> **Data records**

┌────────

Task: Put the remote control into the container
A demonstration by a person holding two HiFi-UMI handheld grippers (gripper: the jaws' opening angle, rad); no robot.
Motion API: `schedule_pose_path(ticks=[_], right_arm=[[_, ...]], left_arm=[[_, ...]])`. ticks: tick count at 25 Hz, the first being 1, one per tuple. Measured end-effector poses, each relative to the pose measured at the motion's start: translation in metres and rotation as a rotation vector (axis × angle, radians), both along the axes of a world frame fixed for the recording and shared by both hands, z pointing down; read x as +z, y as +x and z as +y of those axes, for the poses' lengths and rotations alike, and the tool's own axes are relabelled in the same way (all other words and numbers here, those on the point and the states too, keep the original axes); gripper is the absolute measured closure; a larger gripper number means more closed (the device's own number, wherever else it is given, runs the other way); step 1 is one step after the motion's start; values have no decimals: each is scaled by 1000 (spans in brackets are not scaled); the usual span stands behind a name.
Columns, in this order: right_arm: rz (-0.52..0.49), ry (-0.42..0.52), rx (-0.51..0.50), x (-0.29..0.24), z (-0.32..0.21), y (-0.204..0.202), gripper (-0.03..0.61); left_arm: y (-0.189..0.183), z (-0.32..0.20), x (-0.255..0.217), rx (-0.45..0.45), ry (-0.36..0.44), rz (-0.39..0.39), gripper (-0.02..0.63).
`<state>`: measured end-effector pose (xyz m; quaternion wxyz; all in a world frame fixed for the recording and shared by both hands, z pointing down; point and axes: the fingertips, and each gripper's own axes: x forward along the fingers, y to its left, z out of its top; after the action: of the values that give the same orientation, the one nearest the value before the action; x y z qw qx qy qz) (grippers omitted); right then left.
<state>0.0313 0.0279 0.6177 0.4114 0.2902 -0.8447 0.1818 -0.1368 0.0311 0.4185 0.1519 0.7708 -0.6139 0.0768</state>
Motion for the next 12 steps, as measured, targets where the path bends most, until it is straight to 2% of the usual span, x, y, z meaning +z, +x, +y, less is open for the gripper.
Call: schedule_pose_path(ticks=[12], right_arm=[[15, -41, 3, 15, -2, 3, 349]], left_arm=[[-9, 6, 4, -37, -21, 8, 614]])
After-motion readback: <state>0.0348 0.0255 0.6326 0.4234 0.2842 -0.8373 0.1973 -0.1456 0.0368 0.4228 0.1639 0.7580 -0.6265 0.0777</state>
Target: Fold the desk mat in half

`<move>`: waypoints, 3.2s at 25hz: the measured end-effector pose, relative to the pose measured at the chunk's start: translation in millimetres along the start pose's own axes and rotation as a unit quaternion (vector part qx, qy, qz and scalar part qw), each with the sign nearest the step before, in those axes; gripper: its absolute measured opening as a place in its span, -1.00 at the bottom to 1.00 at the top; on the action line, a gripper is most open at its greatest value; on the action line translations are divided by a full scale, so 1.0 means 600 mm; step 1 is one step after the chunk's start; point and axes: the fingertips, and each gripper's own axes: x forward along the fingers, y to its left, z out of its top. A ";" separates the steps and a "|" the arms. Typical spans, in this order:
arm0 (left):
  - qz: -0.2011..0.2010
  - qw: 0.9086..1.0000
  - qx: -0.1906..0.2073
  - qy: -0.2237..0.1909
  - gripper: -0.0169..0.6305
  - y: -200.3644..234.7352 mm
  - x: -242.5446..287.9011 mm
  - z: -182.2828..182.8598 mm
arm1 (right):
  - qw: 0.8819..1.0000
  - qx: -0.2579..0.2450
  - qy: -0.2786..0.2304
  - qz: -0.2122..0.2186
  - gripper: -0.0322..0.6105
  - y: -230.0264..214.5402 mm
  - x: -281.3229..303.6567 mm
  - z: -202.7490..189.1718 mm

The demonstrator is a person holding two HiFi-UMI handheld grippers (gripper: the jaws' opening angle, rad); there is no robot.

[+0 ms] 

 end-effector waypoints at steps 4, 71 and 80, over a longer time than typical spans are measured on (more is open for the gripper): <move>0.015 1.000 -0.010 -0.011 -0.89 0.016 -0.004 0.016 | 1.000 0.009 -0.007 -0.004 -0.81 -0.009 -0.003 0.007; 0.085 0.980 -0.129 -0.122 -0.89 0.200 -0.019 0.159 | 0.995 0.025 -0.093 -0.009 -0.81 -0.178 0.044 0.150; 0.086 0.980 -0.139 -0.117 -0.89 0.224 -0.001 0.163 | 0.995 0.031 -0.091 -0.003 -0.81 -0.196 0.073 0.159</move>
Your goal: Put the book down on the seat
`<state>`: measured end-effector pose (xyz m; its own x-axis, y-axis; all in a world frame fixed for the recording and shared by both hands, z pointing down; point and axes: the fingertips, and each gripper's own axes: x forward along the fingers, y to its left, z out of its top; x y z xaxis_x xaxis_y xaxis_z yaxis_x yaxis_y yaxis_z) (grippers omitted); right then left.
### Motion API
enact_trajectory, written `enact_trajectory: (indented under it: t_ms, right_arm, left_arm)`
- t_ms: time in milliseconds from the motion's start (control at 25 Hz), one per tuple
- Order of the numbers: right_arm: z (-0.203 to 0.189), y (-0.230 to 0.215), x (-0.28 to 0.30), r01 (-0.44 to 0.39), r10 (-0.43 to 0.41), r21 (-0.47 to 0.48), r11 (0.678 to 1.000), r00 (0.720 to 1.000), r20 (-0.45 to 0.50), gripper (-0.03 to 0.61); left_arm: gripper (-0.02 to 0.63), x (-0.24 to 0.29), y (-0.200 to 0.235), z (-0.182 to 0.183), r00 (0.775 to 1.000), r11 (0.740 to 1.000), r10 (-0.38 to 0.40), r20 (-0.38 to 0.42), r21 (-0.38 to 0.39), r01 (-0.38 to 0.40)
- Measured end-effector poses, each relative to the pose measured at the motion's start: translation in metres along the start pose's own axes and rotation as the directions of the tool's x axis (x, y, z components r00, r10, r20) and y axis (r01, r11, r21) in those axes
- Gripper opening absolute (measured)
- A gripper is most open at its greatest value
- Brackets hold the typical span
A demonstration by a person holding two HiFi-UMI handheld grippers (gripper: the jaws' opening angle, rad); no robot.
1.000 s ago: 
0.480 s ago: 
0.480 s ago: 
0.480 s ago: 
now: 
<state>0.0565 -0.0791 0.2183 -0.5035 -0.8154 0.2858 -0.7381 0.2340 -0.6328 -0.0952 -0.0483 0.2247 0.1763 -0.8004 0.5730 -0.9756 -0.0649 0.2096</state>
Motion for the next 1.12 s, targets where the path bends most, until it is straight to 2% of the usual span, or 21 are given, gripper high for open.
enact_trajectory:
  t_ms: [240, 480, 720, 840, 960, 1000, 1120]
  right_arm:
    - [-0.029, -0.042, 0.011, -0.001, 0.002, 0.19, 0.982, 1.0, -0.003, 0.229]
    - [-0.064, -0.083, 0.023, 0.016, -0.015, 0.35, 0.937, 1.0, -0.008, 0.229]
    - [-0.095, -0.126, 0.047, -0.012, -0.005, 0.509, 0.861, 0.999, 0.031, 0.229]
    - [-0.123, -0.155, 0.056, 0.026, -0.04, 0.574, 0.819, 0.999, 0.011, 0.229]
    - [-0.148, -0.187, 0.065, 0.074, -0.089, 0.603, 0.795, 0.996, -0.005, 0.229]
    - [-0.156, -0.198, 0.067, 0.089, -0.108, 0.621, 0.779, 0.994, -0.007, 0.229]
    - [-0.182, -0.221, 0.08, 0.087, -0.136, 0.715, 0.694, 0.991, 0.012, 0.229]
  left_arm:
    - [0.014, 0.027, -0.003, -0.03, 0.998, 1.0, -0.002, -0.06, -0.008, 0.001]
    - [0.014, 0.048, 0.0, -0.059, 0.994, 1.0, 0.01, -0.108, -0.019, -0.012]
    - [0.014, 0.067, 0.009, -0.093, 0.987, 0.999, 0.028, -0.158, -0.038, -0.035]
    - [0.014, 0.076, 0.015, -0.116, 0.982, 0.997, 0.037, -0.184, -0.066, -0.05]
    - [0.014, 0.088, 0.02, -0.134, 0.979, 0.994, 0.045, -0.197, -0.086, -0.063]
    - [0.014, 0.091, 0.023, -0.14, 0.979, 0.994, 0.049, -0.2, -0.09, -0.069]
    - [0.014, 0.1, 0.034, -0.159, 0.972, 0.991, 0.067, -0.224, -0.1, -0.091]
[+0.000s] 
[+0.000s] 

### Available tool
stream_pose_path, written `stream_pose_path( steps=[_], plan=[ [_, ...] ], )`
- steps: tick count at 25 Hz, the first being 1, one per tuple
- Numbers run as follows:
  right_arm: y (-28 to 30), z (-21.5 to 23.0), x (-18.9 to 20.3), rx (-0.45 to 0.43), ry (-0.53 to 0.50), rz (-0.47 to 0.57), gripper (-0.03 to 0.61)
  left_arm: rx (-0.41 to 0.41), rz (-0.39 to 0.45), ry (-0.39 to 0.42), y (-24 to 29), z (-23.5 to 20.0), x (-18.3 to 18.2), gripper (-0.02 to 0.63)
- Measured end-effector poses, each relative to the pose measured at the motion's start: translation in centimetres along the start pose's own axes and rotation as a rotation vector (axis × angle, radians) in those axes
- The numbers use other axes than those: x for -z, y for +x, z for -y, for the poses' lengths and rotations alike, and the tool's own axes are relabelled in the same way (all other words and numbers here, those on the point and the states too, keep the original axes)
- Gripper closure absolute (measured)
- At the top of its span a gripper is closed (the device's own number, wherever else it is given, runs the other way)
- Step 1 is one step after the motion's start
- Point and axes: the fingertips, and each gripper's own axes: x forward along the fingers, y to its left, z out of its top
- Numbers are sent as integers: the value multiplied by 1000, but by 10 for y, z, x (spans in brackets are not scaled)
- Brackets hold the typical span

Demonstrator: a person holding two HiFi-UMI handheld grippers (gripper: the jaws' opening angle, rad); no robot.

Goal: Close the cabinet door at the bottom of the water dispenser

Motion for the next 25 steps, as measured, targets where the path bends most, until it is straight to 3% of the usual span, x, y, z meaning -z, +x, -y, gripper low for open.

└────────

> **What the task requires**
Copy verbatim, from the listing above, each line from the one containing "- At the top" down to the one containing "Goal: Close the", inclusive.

> **Expected answer**
- At the top of its span a gripper is closed (the device's own number, wherever else it is given, runs the other way)
- Step 1 is one step after the motion's start
- Point and axes: the fingertips, and each gripper's own axes: x forward along the fingers, y to its left, z out of its top
- Numbers are sent as integers: the value multiplied by 1000, but by 10 for y, z, x (spans in brackets are not scaled)
- Brackets hold the typical span

Demonstrator: a person holding two HiFi-UMI handheld grippers (gripper: the jaws' opening angle, rad); no robot.

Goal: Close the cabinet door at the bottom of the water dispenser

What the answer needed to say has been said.